The 54 'hits' from ground-penetrating radar are just the start: Elaine Durocher

Elaine Durocher, a survivor of the St. Philip's Residential School in Keeseekoose, Sask., says she thinks searchers need to "keep digging" in Keeseekoose, where ground-penetrating radar has revealed 54 potential unmarked graves. (Andrew Lee/CBC News)

Warning: this story contains disturbing content 

Elaine Durocher, a Métis survivor of the St. Philip's Residential School, in Keeseekoose, Sask. was enrolled in the institution in the mid-1960s as a day student.

A child of the Sixties Scoop, she was born in Buffalo Narrows, Sask., more than 600 kilometres away from Keeseekoose. Durocher spent time with an adopted family before her mother was able to take her back into her care. She lived with her stepfather in Keeseekoose when she entered the residential school.

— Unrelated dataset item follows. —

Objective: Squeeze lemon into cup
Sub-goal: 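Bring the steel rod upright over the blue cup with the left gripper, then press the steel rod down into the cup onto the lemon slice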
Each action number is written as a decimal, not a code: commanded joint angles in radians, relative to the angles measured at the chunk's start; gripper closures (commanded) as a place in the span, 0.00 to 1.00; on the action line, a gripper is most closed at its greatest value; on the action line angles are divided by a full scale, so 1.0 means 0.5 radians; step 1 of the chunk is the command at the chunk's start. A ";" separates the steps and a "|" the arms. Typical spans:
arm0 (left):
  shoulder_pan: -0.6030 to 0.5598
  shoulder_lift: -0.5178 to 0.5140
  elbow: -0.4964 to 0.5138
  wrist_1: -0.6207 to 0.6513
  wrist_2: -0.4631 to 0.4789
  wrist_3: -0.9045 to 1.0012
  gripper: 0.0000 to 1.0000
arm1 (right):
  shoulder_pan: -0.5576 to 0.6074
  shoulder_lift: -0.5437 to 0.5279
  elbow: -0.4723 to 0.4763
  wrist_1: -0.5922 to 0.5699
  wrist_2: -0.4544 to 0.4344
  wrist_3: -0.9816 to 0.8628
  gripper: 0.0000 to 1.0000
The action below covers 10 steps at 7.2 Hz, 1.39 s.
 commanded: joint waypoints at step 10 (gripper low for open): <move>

Though Durocher didn't live at the institution 24 hours a day as some of her "residential" peers, she knows firsthand the worst horrors experienced by those who were taken into the residential school system because of the time she spent there. 

She previously shared her experiences of sexual assault and abuse she experienced at the hands of teachers and peers through the Truth and Reconciliation Commission.

The commission found sexual abuse was widespread at the institution in Keeseekoose through the 1960s.

Durocher says the 54 potential grave sites found through the survey conducted at Keeseekoose shows her the number of missing children due to the residential school system is much higher than previously assumed.

"If you say 54 at St. Philip's, why don't you say 5,400; they had three reserves to pick and choose from, who they wanted. They had Key reserve, Cote reserve and Keeseekoose reserve," Durocher said.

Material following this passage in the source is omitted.